The unnamed recruiter also expects the acquiring firm to ask to be indemnified on the legal obligations, meaning Ameriprise would be on the hook for anything that comes out of the woodwork for a certain period of time.
Securities America has had its fair share of legal problems over the years, the recruiter said. Also, SAI provides large payouts to its brokers, so it’s not a very profitable b/d. At the same time, there are some really good advisors at SAI and some top producers (see chart), she added. “That’s what they have going for them.”
That is, if the firm can hold onto its best advisors. Henschen and other non-recruiter industry sources say many of the FAs will scatter. The unnamed recruiter said she has already gotten calls from advisors looking to leave, some of whom are over $1 million producers.
Because the firm is not very profitable, the purchaser will probably have to make major changes, such as getting rid of a lot of back-office staff, scaling back services or rolling itself whole hog into another b/d, said the recruiter, who stands to win business if a lot of Securities America advisors do decide to leave and she helps them join a new firm.
While many FAs put their heads down before and stayed loyal to the firm, they are now looking to move, said the unnamed recruiter. The recruiter added that it was a poor decision on Ameriprise’s part to not have a buyer lined up because it gives FAs a lot of time to make a move.
Pirker agreed the firm could lose advisors, as a franchise in transition presents a prime time for recruiting. “I would hope Ameriprise would be close enough to have potential bidders lined up,” he said. It’s a big problem for advisors to be in a transitional state; their books of business could suffer, and this tends to trigger a move, he said.
A lot of advisors will stick with their b/d even if they’re not 100 percent satisfied with it, said Palaveev. But with a seismic shift like this one, many FAs will feel they have to make a move one way or another. The situation is particularly frustrating for independent advisors because as business owners they have a much bigger stake in the outcome. “It’s like building a house in an earthquake,” he said. “The ground is not stable.”

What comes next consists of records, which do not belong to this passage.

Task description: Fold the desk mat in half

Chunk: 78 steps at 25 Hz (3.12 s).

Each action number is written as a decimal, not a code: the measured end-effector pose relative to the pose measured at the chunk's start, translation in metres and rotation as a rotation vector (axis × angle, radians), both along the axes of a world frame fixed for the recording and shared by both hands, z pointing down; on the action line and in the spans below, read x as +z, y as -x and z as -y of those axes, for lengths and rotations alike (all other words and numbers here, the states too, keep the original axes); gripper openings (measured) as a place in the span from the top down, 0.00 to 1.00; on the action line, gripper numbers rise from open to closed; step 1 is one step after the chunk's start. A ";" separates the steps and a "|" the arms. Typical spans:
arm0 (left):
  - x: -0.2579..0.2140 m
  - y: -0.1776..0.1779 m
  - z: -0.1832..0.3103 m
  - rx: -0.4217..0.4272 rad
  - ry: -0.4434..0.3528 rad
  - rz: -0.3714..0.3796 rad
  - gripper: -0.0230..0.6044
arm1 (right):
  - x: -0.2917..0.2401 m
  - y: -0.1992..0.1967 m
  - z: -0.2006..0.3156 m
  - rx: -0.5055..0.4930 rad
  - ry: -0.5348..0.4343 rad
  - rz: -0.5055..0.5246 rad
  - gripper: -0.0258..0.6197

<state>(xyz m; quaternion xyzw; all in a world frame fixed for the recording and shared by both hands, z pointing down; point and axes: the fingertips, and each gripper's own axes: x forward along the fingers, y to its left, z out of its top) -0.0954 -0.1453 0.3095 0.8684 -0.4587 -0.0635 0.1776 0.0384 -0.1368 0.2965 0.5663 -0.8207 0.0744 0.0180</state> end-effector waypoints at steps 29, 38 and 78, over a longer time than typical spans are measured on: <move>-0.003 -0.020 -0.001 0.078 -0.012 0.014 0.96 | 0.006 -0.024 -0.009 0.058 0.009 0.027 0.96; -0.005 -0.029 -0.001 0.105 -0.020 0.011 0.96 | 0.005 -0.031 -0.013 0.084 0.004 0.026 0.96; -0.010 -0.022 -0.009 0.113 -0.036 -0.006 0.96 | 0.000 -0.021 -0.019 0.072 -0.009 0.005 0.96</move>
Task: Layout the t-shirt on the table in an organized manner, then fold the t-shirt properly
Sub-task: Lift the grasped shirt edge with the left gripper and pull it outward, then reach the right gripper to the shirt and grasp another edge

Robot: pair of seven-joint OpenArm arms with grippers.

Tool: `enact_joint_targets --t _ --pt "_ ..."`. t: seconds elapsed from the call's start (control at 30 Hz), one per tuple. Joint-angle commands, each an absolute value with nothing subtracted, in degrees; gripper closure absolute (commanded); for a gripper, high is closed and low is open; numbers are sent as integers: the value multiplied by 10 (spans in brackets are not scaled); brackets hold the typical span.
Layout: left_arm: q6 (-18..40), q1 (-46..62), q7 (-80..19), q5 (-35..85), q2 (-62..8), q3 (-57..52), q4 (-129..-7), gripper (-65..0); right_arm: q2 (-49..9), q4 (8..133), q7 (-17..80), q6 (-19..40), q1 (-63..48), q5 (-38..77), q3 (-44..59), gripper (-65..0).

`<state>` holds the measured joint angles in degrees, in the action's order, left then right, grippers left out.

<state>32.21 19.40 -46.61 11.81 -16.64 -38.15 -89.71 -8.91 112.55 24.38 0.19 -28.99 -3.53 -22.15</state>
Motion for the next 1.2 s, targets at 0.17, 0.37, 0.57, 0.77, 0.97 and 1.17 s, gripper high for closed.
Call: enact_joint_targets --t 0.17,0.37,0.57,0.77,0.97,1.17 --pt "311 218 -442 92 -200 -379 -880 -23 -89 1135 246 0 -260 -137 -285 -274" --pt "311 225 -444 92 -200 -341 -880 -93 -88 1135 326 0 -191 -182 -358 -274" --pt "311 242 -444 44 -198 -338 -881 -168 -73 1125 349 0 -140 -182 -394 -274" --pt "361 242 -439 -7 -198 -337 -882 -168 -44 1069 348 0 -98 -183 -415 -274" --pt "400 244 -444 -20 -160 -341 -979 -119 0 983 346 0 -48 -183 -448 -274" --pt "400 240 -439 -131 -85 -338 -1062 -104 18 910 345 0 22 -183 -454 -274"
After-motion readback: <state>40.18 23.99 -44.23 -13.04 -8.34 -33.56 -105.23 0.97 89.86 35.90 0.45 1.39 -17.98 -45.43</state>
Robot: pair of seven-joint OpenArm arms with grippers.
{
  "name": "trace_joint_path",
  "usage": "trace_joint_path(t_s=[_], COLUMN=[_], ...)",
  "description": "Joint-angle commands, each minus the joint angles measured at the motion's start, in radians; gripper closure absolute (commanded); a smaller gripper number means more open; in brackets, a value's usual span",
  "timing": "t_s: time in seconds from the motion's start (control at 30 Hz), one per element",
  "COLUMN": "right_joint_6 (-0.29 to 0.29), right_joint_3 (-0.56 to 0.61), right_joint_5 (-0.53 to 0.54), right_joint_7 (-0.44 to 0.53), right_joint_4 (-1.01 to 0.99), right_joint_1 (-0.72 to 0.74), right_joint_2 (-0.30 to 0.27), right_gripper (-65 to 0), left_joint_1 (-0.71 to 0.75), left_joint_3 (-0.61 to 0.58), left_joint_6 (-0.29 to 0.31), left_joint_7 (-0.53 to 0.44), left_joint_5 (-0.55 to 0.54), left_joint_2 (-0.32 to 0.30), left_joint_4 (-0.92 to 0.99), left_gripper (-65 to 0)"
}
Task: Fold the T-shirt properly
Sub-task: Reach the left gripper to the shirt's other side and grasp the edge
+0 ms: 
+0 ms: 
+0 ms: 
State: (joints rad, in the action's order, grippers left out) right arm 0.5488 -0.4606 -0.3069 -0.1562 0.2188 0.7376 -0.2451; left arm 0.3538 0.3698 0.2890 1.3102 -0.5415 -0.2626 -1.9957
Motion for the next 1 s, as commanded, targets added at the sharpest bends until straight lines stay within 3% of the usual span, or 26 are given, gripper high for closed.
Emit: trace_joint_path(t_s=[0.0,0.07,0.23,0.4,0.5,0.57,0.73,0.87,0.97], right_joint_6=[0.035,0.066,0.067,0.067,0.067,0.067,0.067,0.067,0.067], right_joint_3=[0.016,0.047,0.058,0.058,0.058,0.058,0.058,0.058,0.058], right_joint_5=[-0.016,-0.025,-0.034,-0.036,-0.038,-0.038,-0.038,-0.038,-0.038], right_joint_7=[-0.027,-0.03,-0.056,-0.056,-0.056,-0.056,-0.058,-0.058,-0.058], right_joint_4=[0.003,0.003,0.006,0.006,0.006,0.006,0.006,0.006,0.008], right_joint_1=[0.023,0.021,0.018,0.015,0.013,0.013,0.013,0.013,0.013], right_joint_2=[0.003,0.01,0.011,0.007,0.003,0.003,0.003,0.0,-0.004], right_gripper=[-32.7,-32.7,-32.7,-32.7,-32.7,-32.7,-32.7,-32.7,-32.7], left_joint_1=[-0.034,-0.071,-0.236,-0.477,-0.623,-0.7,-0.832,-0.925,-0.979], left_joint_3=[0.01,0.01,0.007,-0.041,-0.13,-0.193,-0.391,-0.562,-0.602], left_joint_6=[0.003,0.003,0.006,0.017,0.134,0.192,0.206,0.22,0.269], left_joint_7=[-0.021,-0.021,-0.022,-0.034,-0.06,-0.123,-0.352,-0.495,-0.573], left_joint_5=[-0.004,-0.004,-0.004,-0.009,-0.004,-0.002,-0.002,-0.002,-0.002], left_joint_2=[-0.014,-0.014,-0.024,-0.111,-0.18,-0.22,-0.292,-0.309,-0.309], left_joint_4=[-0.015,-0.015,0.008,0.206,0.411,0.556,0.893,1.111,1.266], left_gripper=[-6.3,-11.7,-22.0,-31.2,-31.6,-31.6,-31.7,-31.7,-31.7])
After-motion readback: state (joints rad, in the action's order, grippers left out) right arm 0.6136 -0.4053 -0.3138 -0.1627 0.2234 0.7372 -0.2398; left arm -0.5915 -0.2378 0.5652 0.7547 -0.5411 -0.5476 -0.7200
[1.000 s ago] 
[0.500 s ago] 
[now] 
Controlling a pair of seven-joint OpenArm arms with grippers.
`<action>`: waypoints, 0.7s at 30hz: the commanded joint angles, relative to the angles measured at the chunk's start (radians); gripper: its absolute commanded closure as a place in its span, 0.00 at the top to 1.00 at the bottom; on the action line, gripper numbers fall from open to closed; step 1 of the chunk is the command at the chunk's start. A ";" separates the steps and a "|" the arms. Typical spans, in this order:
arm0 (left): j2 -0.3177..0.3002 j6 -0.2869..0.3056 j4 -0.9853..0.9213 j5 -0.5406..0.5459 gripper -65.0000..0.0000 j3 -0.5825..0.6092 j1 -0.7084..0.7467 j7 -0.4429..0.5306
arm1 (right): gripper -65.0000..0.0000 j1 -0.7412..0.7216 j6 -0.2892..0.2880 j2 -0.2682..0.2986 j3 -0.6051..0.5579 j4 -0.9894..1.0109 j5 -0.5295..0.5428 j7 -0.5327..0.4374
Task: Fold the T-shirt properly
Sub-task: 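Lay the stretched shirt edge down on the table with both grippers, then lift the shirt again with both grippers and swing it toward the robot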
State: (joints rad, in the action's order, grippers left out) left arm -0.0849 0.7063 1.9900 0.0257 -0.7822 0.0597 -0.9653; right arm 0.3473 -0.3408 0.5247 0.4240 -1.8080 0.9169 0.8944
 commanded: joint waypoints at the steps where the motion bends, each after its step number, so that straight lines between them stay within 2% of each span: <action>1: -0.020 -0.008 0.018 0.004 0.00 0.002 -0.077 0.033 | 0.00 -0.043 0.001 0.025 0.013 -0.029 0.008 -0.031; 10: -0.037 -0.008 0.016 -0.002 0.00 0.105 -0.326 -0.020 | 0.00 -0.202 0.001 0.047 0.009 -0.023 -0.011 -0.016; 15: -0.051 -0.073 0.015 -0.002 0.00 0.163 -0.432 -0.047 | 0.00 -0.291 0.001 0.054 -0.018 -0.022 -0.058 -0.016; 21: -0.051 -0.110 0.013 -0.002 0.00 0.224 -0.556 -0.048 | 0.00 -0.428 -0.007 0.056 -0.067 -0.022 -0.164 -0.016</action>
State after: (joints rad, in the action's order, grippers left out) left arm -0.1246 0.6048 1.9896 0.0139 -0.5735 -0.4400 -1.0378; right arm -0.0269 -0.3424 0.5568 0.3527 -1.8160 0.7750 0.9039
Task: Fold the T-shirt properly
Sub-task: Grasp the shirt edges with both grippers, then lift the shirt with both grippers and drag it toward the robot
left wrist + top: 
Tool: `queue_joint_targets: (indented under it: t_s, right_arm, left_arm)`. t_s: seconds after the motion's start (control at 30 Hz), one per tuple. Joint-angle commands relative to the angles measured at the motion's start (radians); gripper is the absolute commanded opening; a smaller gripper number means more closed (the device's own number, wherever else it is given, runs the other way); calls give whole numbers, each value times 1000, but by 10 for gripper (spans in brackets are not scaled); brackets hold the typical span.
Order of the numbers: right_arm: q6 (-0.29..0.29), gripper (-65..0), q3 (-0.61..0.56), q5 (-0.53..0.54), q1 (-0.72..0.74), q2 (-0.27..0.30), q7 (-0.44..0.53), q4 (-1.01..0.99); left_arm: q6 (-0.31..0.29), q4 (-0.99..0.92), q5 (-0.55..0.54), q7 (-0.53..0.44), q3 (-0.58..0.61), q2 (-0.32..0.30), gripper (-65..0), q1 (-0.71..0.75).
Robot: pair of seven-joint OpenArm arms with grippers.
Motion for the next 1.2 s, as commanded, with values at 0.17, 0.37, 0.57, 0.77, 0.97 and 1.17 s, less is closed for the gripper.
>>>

To keep the troops calm and in their seats, SAI executives are pitching a message of stability. In an email sent out to advisors, CEO and President Jim Nagengast wrote:
“Securities America is financially strong and stable. As the Medical Capital and Provident litigation is put behind us, we expect our excess net capital will remain stable or grow. The Executive Leadership Team will be involved in the sale process and will meet with prospective buyers. Ameriprise is committed to finding an appropriate buyer that will assume ownership with the least disruption to Securities America advisors. We know you have been deluged with calls from recruiters during the Medical Capital/Provident settlement process, and we expect that to continue. We encourage you to stay with us, as we anticipate a very positive outcome for you and your firm.”
Some advisors, including Mark Penske, chairman and CEO of United Advisors, an affiliate of SAI, are staying put, waiting to see who will acquire the firm.